> [Aim of the exercise]
Below is a block of records. Copy every line in it that contains the word "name".

> [Listed records]
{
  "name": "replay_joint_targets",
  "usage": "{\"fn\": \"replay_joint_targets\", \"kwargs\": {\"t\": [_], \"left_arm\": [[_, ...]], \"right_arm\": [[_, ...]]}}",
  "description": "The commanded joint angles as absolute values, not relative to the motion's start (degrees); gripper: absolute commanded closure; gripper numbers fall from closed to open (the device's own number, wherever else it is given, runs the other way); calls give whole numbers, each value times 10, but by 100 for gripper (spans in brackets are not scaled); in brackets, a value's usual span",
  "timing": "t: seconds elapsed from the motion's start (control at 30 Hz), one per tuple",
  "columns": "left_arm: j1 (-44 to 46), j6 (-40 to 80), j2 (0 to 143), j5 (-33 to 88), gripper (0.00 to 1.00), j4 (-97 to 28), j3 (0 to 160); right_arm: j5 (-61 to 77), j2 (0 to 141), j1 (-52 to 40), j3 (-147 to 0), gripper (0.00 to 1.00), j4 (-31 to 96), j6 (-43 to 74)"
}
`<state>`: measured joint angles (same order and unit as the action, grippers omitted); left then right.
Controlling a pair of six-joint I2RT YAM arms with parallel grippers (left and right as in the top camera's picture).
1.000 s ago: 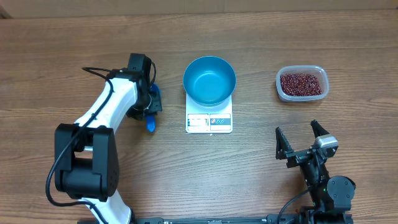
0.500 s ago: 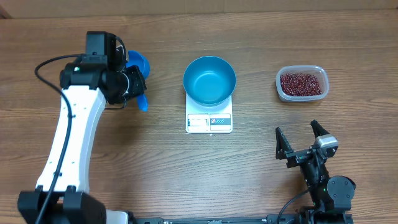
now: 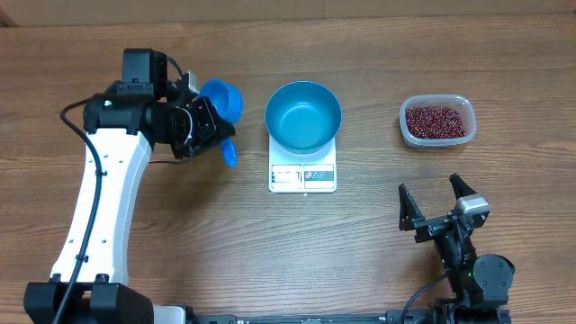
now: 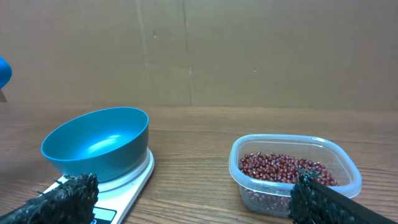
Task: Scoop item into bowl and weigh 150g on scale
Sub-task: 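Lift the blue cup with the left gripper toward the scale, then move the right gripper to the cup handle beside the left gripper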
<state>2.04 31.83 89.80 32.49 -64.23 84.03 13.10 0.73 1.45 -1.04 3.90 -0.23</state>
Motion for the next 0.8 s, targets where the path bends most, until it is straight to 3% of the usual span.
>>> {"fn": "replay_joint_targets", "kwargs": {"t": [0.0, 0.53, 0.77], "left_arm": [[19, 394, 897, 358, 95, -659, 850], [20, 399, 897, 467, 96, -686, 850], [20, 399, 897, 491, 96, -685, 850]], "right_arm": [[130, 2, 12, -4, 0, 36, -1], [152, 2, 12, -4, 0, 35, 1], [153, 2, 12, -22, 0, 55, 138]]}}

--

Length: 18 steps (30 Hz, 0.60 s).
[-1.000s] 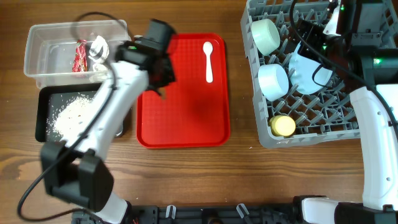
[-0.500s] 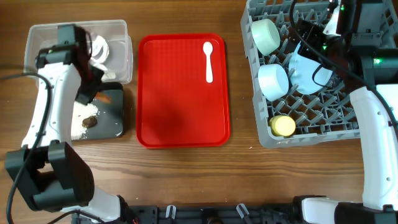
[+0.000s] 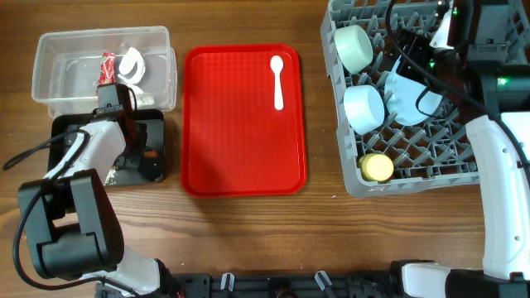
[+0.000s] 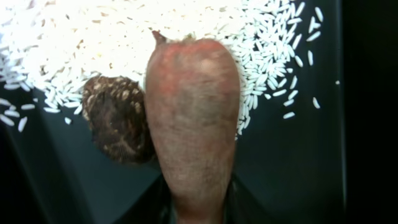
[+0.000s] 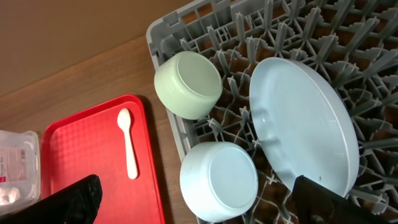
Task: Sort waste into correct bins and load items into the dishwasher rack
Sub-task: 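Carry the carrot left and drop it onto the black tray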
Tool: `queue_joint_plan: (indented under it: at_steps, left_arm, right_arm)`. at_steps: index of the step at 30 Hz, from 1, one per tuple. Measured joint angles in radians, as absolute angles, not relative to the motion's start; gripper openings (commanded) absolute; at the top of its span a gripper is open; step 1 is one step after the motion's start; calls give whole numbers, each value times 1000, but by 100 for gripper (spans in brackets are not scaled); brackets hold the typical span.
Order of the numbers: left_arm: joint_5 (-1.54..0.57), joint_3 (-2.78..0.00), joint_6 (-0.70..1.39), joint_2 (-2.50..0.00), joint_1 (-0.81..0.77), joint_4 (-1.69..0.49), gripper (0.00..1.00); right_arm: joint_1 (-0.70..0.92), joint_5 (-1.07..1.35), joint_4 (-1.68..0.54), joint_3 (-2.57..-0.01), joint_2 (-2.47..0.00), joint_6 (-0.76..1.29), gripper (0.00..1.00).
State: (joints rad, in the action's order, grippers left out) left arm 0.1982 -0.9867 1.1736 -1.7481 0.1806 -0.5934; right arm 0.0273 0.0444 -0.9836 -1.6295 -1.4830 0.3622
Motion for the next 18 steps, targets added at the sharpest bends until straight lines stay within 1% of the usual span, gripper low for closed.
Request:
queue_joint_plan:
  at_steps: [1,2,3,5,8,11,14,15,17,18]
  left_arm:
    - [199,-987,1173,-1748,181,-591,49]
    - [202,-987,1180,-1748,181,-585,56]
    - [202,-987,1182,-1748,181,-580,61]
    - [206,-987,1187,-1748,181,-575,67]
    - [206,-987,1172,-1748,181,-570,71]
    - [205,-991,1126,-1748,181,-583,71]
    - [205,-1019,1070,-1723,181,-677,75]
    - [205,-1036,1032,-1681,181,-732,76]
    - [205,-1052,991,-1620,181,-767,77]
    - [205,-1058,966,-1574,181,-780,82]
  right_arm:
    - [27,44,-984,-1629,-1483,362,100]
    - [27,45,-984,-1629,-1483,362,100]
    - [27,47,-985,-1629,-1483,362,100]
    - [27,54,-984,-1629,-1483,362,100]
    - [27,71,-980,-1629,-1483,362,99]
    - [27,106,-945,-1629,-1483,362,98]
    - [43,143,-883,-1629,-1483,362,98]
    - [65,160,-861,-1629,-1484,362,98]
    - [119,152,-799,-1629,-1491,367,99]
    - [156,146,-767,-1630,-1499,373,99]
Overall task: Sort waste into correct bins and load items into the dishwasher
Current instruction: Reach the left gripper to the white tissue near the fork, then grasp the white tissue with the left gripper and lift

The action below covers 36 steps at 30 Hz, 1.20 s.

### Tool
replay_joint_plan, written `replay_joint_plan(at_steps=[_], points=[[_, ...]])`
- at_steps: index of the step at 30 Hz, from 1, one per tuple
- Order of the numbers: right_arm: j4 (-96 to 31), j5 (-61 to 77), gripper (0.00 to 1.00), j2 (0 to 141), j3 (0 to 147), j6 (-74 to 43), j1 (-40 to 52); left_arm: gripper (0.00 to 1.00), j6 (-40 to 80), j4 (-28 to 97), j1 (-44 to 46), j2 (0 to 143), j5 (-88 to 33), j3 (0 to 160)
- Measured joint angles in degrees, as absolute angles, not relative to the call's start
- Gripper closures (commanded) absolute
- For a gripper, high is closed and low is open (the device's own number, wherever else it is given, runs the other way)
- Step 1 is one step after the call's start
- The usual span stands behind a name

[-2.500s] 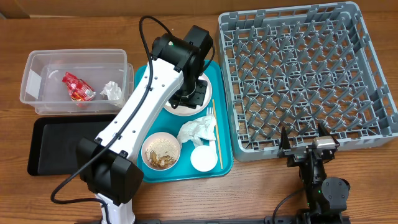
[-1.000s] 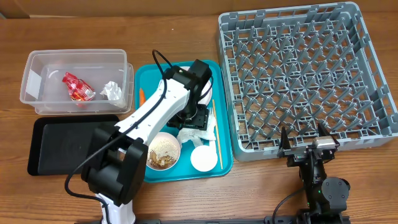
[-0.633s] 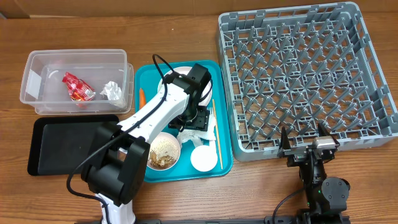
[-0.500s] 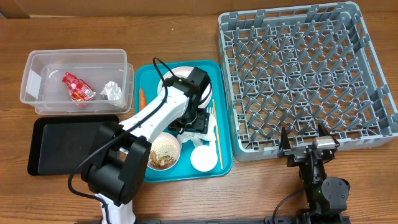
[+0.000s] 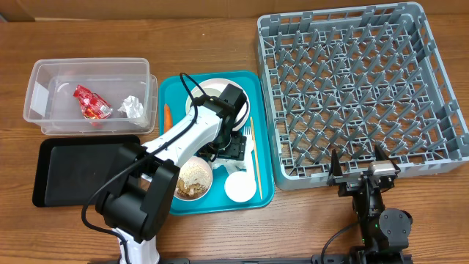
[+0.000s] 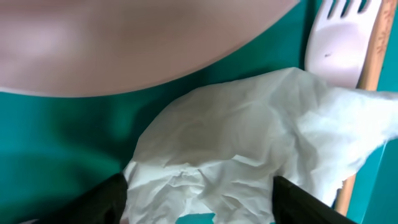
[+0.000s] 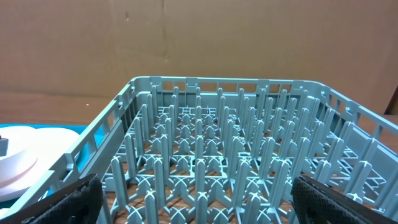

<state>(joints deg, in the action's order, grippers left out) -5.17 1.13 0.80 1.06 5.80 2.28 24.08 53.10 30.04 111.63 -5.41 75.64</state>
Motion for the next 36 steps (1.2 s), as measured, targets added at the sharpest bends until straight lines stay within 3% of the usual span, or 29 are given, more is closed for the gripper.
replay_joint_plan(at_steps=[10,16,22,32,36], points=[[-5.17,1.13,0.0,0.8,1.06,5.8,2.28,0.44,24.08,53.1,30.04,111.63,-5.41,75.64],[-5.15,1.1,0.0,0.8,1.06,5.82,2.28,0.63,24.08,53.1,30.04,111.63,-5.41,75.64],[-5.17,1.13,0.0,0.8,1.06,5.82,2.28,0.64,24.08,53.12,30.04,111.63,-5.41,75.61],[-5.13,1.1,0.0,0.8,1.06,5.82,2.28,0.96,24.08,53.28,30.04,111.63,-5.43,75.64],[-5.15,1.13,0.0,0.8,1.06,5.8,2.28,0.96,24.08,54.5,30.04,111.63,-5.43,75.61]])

> [Task answer]
  "name": "replay_joint_targets",
- The usual span stands behind a name

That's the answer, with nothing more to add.